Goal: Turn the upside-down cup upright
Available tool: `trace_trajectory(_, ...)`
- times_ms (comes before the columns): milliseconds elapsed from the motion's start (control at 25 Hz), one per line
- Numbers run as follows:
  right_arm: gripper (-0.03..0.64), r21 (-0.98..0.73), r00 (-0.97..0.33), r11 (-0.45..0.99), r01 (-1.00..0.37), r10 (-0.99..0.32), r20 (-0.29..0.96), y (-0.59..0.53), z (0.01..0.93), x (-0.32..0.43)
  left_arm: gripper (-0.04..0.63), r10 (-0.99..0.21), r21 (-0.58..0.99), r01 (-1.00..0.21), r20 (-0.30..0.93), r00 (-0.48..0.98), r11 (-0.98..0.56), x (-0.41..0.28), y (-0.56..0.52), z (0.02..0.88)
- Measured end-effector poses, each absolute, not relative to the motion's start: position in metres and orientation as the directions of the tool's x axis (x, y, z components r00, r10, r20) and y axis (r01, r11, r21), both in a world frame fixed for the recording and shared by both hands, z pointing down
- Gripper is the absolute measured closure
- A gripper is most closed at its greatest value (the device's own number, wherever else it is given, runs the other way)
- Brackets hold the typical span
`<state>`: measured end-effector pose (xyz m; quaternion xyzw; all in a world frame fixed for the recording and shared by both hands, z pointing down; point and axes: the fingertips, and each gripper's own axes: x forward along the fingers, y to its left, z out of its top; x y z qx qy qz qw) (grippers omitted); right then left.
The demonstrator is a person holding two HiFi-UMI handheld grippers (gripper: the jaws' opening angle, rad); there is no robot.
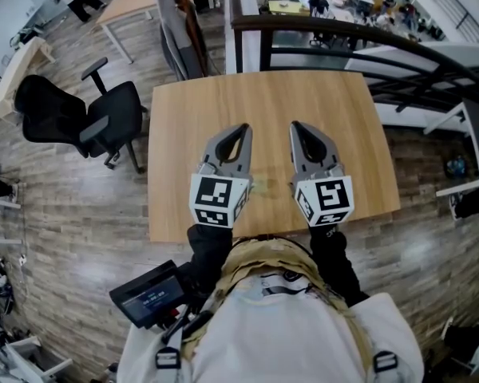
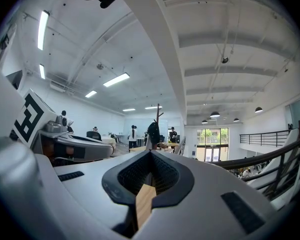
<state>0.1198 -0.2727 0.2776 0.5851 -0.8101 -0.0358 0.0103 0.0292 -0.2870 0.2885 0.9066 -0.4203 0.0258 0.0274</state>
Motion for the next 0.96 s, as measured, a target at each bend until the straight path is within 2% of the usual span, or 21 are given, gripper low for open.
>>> trace_trajectory(960, 0.597, 0.072, -0.333, 0.330, -0.941, -0.942, -0.049, -0.261, 0.269, 0.138, 0.594, -0.776, -0.013, -0.781, 0.125, 0.618, -0.624, 0.049, -0.280, 0.300)
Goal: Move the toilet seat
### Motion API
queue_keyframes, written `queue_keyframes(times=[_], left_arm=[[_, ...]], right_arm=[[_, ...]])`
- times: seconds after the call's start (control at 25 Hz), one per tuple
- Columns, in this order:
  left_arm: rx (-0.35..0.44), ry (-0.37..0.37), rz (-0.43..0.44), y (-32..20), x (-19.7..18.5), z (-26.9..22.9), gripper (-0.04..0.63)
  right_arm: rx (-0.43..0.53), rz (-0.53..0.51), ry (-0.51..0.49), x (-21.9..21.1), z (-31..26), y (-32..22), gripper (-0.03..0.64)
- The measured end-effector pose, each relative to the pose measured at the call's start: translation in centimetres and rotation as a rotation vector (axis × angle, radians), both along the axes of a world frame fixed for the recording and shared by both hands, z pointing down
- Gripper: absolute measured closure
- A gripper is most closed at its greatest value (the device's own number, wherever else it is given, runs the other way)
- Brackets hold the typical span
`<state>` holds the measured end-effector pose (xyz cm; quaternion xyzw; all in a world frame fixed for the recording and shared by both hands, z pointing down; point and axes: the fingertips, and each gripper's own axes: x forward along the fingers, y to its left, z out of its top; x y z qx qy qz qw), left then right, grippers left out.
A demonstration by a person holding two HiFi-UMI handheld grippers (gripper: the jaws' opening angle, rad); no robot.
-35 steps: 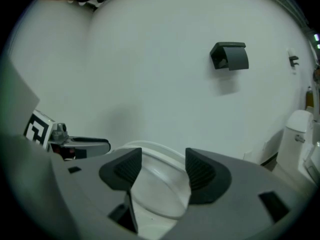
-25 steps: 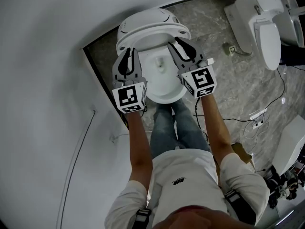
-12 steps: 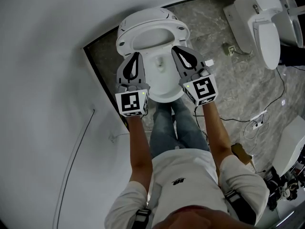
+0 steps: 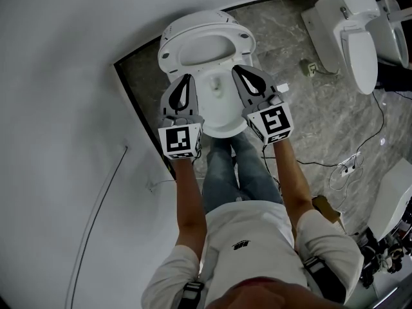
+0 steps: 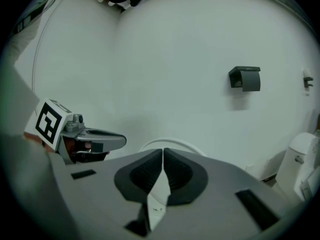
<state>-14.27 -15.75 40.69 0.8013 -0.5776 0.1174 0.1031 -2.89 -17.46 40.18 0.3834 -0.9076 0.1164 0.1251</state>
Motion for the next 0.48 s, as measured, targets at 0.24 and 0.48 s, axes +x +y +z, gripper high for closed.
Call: queue_keyframes(times=[0.24,0.48], left_arm=[[0.011,0.001,-0.002,0.22,0.19,-0.45,0.560],[0.014,0.000,-0.002,0.72,0.21,-0.75,0.560]], right_arm=[[0.006,-0.004,0.005,0.11,-0.18,0.26,0.581],[0.007,-0.007,0.009,0.13,-0.28,0.82,0.581]])
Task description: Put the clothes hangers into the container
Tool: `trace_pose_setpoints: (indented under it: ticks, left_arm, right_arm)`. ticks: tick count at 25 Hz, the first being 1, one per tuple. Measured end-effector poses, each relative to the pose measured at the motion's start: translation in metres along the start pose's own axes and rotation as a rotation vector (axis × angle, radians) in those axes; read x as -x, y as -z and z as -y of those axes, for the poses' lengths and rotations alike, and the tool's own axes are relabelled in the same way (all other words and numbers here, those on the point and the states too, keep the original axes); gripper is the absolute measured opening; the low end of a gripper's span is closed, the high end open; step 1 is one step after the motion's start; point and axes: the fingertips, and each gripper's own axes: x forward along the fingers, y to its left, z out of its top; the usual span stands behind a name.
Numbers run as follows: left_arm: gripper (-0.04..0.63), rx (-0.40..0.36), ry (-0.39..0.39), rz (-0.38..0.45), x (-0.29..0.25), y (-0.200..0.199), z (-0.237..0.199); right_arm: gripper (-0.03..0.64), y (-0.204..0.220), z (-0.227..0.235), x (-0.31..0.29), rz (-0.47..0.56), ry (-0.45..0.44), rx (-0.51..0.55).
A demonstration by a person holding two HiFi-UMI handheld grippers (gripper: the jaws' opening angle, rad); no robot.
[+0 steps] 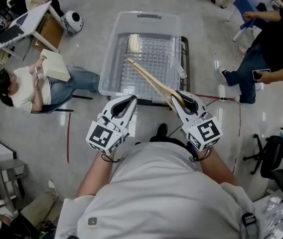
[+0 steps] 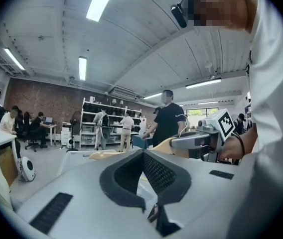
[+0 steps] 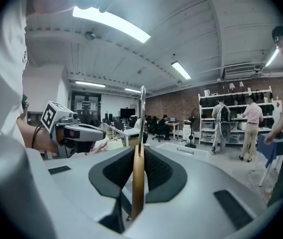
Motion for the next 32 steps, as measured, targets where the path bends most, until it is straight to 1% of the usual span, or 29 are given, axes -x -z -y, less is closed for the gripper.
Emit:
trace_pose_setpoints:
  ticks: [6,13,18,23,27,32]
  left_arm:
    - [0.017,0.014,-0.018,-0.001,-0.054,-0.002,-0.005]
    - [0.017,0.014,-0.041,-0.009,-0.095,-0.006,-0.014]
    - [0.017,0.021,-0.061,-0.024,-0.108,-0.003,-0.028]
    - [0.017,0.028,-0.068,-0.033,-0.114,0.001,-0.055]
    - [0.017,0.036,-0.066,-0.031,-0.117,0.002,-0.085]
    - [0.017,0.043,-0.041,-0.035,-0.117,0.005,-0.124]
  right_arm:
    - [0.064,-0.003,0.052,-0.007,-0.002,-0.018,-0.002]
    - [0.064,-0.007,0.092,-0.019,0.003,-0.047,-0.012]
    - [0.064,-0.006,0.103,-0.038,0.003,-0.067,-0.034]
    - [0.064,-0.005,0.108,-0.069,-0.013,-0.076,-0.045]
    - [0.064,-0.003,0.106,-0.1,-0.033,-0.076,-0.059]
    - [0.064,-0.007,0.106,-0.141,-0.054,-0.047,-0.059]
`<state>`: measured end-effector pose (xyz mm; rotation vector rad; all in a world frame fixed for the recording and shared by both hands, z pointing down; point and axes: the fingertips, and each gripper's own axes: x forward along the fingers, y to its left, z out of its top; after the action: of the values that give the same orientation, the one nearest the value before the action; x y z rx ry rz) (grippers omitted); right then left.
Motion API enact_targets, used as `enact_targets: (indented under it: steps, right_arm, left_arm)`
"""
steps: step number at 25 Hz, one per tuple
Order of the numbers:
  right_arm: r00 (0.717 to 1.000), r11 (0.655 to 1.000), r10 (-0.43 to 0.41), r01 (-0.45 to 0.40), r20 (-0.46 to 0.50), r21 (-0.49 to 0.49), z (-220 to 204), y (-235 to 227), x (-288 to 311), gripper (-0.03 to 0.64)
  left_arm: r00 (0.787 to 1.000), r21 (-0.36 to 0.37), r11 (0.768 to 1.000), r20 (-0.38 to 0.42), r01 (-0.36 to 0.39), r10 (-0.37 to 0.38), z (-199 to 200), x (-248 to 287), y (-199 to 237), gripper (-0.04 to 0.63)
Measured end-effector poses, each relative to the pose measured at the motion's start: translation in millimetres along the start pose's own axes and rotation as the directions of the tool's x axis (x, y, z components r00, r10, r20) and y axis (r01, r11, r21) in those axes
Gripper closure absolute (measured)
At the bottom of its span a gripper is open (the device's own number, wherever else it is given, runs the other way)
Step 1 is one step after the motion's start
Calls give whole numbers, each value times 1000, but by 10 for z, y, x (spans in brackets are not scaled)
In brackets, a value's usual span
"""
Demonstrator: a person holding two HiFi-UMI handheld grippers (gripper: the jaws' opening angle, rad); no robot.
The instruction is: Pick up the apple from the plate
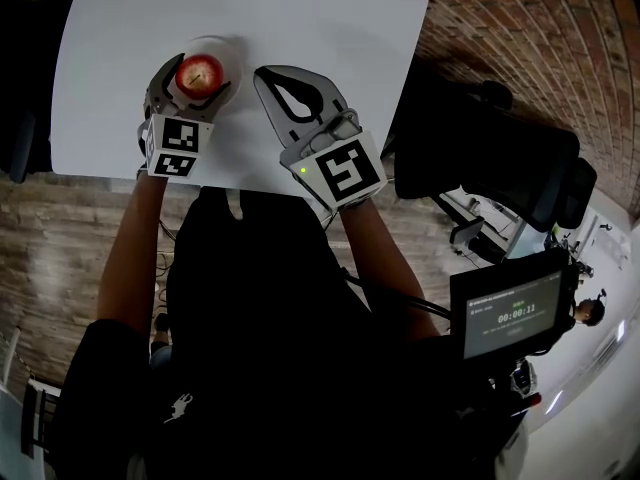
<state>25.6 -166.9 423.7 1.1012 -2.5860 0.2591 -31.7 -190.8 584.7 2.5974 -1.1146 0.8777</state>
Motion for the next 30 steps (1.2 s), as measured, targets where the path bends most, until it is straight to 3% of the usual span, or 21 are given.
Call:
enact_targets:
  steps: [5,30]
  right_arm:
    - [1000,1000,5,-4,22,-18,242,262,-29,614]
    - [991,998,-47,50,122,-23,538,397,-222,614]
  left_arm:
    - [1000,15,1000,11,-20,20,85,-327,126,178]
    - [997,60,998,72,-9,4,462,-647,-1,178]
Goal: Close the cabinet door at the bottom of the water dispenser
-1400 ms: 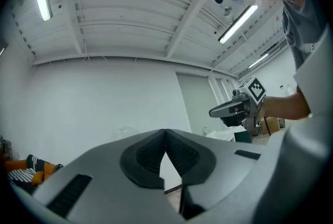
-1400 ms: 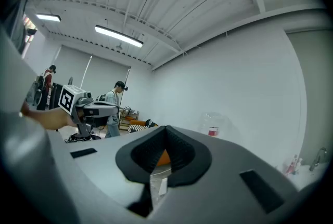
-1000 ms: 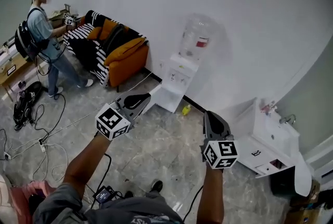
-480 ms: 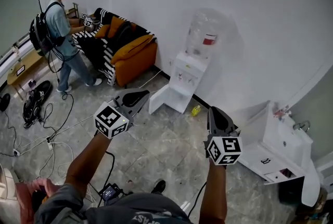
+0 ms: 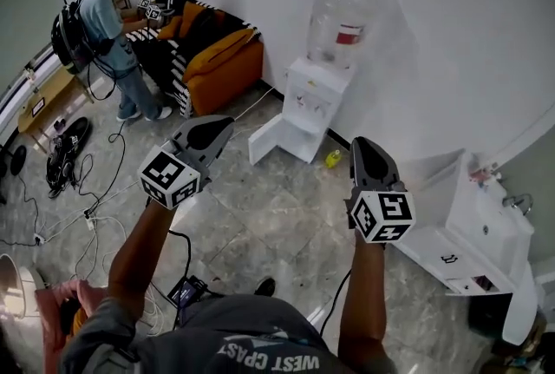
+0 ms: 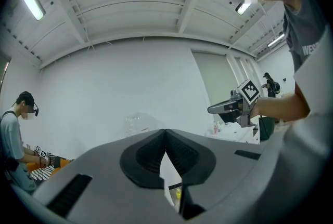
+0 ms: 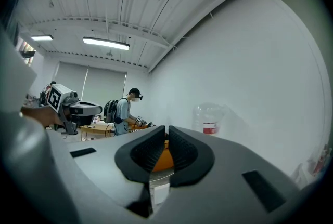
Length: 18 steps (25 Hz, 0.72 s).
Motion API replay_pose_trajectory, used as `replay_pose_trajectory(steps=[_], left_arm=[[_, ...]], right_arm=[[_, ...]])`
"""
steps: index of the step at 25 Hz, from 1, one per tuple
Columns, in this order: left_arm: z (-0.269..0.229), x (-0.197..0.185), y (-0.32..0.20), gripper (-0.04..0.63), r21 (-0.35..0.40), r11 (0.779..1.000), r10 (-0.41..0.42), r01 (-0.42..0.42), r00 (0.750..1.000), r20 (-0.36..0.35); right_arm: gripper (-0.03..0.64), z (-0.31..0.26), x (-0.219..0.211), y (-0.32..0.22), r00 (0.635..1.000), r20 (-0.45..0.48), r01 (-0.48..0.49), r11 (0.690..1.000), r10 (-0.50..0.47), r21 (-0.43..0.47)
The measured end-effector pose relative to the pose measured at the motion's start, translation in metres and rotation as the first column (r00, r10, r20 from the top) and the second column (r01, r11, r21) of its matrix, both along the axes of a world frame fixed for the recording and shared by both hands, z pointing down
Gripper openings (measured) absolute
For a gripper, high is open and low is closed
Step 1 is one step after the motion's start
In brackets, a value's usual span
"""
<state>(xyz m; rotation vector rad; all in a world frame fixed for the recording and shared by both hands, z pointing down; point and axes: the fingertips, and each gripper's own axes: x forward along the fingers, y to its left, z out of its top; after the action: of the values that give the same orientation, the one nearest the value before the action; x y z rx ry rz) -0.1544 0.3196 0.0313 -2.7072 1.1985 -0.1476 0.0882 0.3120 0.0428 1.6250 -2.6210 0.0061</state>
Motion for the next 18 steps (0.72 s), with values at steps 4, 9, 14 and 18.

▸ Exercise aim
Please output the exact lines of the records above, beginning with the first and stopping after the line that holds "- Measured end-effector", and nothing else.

▸ Solution for this exercise
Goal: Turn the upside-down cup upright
Available tool: `trace_trajectory(_, ...)`
- times_ms (comes before the columns): milliseconds elapsed from the motion's start (control at 25 Hz), one per line
- Numbers run as follows:
  right_arm: gripper (-0.03..0.64), r21 (-0.98..0.73), r00 (-0.97..0.33), r11 (-0.45..0.99), r01 (-1.00..0.37), r10 (-0.99..0.32), r20 (-0.29..0.96), y (-0.59..0.53), z (0.01..0.93), x (-0.32..0.43)
  left_arm: gripper (-0.04..0.63), r10 (-0.99..0.21), r21 (-0.58..0.99), r01 (-1.00..0.21), r20 (-0.30..0.93), r00 (-0.48..0.98), r11 (-0.98..0.56), x (-0.41..0.28), y (-0.56..0.52), z (0.02..0.88)
- Measured end-effector poses, each absolute, not relative to the motion's start: position in metres and orientation as the directions of the tool's x axis (x, y, z components r00, r10, r20) and y axis (r01, r11, r21), both in a world frame fixed for the recording and shared by both hands, z pointing down

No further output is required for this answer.